● Problem description: Reproduce exactly the lines that run from the start of the records below to the line with "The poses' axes", inclusive.

● Input material:
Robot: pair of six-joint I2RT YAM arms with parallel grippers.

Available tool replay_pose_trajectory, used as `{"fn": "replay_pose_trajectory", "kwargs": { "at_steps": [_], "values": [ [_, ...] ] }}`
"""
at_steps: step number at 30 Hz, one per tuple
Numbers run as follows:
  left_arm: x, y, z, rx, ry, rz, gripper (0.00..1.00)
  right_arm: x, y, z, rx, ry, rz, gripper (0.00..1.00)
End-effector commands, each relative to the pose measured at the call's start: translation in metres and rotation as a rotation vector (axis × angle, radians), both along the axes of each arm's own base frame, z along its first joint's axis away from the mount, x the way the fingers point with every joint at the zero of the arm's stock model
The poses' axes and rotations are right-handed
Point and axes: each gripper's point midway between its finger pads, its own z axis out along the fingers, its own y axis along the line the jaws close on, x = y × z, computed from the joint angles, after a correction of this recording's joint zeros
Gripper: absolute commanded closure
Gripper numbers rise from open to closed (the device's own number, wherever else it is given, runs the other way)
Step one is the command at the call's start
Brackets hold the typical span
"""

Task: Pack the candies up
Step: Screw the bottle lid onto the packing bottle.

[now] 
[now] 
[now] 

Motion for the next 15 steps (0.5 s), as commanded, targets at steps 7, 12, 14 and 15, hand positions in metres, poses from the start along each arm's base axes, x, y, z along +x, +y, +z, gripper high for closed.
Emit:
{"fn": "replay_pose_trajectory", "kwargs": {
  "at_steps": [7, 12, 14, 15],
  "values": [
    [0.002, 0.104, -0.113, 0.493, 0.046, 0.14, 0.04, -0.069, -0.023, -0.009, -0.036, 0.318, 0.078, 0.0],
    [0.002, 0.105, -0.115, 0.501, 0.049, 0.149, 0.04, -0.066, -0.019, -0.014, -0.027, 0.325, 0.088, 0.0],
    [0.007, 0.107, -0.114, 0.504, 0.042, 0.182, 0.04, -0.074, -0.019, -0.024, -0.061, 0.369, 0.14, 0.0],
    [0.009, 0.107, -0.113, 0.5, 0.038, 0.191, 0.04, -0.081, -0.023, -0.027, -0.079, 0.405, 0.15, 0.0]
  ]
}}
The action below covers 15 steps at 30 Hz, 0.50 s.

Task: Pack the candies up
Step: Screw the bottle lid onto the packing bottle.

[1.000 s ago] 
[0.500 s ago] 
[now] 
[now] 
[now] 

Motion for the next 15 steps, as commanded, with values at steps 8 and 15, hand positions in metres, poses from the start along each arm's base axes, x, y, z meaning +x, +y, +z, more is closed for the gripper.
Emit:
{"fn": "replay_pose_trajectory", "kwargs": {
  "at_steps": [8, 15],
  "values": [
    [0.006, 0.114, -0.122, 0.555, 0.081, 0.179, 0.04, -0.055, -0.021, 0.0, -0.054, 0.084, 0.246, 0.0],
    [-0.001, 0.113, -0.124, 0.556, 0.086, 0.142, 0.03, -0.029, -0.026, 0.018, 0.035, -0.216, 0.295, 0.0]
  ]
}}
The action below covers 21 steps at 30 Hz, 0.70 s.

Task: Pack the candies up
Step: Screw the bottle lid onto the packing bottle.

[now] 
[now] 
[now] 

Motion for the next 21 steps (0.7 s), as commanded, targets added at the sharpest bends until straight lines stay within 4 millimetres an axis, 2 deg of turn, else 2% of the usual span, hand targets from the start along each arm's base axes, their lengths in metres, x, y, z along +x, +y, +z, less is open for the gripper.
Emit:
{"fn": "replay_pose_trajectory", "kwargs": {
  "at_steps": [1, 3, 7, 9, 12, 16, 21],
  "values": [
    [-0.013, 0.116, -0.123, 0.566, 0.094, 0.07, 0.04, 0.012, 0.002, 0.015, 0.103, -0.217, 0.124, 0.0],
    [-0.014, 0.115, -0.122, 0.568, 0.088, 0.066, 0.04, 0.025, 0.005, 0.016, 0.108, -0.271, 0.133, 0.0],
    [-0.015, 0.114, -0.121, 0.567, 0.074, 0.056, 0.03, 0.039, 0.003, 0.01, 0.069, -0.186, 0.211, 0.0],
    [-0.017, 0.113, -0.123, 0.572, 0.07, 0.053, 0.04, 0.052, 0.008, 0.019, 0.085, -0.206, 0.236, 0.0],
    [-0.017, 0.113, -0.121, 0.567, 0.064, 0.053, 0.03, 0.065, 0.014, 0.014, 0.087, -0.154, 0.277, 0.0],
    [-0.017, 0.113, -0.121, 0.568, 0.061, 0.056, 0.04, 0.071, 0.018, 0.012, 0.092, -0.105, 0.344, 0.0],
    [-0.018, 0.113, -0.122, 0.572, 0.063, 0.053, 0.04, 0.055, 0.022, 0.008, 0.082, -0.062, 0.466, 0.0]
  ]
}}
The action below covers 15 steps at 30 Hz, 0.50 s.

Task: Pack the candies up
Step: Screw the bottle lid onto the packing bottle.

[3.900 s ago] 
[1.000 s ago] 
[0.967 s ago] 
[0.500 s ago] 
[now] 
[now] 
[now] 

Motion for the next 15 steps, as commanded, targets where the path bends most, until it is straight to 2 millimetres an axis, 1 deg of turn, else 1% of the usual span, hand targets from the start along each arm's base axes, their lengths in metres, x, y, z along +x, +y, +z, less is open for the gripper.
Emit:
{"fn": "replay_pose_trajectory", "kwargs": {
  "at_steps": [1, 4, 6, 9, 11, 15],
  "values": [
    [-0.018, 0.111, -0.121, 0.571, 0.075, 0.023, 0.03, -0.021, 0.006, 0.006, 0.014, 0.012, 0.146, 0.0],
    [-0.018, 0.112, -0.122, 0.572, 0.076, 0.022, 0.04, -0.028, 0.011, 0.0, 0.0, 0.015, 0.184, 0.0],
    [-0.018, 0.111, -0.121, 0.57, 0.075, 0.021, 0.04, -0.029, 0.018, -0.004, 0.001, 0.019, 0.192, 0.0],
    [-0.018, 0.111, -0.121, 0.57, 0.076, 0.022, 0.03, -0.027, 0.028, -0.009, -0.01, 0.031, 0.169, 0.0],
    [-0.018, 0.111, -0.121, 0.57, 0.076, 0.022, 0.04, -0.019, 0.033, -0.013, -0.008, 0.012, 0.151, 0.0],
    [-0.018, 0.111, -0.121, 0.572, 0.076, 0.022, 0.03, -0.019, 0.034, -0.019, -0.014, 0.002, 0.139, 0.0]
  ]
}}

● Answer below:
Robot: pair of six-joint I2RT YAM arms with parallel grippers.

Available tool replay_pose_trajectory, used as `{"fn": "replay_pose_trajectory", "kwargs": { "at_steps": [_], "values": [ [_, ...] ] }}`
"""
at_steps: step number at 30 Hz, one per tuple
Numbers run as follows:
  left_arm: x, y, z, rx, ry, rz, gripper (0.00..1.00)
  right_arm: x, y, z, rx, ry, rz, gripper (0.00..1.00)
End-effector commands, each relative to the pose measured at the call's start: translation in metres and rotation as a rotation vector (axis × angle, radians), both along the axes of each arm's own base frame, z along its first joint's axis away from the mount, x the way the fingers point with every joint at the zero of the arm's stock model
The poses' axes and rotations are right-handed

No further work remains on the exercise.